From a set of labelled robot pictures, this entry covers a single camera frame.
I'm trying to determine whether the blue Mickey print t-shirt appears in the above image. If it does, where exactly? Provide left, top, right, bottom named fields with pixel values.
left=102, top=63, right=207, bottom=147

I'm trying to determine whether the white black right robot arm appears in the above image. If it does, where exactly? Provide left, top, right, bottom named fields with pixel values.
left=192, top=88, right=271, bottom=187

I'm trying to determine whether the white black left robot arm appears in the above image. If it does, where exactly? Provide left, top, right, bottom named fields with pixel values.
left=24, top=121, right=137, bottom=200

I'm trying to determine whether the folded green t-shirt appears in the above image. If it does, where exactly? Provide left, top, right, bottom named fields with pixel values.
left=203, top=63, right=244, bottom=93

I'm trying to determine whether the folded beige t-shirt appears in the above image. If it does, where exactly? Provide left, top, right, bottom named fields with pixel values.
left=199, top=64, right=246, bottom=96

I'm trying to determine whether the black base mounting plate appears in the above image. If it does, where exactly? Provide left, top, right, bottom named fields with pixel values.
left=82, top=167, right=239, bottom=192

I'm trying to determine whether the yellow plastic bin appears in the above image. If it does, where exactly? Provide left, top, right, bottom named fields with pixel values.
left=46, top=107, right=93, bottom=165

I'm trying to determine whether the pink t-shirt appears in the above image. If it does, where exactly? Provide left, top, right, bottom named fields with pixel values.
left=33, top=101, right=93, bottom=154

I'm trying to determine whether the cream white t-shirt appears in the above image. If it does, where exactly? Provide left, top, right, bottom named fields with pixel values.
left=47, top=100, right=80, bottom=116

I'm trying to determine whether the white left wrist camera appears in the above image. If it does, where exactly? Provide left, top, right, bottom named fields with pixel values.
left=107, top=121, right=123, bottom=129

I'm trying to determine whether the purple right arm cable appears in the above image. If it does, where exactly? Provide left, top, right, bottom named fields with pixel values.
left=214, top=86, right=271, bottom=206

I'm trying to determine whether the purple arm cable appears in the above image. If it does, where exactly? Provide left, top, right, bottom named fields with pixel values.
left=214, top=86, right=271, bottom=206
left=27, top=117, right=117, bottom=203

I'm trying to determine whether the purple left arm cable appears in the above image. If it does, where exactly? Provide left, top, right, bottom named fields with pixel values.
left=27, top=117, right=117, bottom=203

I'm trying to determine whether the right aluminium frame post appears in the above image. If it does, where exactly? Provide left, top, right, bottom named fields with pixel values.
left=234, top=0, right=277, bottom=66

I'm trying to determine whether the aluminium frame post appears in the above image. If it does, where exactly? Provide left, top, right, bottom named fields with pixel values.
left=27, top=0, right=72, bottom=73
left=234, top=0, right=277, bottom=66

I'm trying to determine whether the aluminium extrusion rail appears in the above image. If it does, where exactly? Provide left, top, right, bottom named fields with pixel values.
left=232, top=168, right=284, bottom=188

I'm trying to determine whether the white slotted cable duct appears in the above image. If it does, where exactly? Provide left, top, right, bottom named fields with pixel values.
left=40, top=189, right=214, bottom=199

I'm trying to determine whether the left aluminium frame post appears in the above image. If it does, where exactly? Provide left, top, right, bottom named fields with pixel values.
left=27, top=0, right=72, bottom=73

_____

PROBLEM STATEMENT:
Reproduce the data shown above in its entirety, keeping each word as it is.

OUTPUT:
From a set of labelled robot pictures, this entry covers a single camera frame.
I'm trying to determine whether the blue Mickey print t-shirt appears in the above image. If it does, where exactly? Provide left, top, right, bottom named fields with pixel values.
left=102, top=63, right=207, bottom=147

I'm trying to determine whether the white black right robot arm appears in the above image. If it does, where exactly? Provide left, top, right, bottom named fields with pixel values.
left=192, top=88, right=271, bottom=187

I'm trying to determine whether the white black left robot arm appears in the above image. If it does, where exactly? Provide left, top, right, bottom named fields with pixel values.
left=24, top=121, right=137, bottom=200

I'm trying to determine whether the folded green t-shirt appears in the above image. If it does, where exactly? Provide left, top, right, bottom named fields with pixel values.
left=203, top=63, right=244, bottom=93

I'm trying to determine whether the folded beige t-shirt appears in the above image. If it does, where exactly? Provide left, top, right, bottom named fields with pixel values.
left=199, top=64, right=246, bottom=96

I'm trying to determine whether the black base mounting plate appears in the above image. If it does, where exactly? Provide left, top, right, bottom named fields with pixel values.
left=82, top=167, right=239, bottom=192

I'm trying to determine whether the yellow plastic bin appears in the above image. If it does, where exactly? Provide left, top, right, bottom named fields with pixel values.
left=46, top=107, right=93, bottom=165

I'm trying to determine whether the pink t-shirt appears in the above image. If it does, where exactly? Provide left, top, right, bottom named fields with pixel values.
left=33, top=101, right=93, bottom=154

I'm trying to determine whether the cream white t-shirt appears in the above image. If it does, where exactly? Provide left, top, right, bottom named fields with pixel values.
left=47, top=100, right=80, bottom=116

I'm trying to determine whether the white left wrist camera appears in the above image. If it does, where exactly? Provide left, top, right, bottom named fields with pixel values.
left=107, top=121, right=123, bottom=129

I'm trying to determine whether the purple right arm cable appears in the above image. If it does, where exactly? Provide left, top, right, bottom named fields with pixel values.
left=214, top=86, right=271, bottom=206

I'm trying to determine whether the purple arm cable appears in the above image. If it does, where exactly? Provide left, top, right, bottom named fields with pixel values.
left=214, top=86, right=271, bottom=206
left=27, top=117, right=117, bottom=203

I'm trying to determine whether the purple left arm cable appears in the above image. If it does, where exactly? Provide left, top, right, bottom named fields with pixel values.
left=27, top=117, right=117, bottom=203

I'm trying to determine whether the right aluminium frame post appears in the above image. If it does, where exactly? Provide left, top, right, bottom named fields with pixel values.
left=234, top=0, right=277, bottom=66

I'm trying to determine whether the aluminium frame post appears in the above image. If it does, where exactly? Provide left, top, right, bottom named fields with pixel values.
left=27, top=0, right=72, bottom=73
left=234, top=0, right=277, bottom=66

I'm trying to determine whether the aluminium extrusion rail appears in the above image. If it does, where exactly? Provide left, top, right, bottom named fields with pixel values.
left=232, top=168, right=284, bottom=188

I'm trying to determine whether the white slotted cable duct appears in the above image. If it does, where exactly? Provide left, top, right, bottom named fields with pixel values.
left=40, top=189, right=214, bottom=199

I'm trying to determine whether the left aluminium frame post appears in the above image. If it does, where exactly? Provide left, top, right, bottom named fields with pixel values.
left=27, top=0, right=72, bottom=73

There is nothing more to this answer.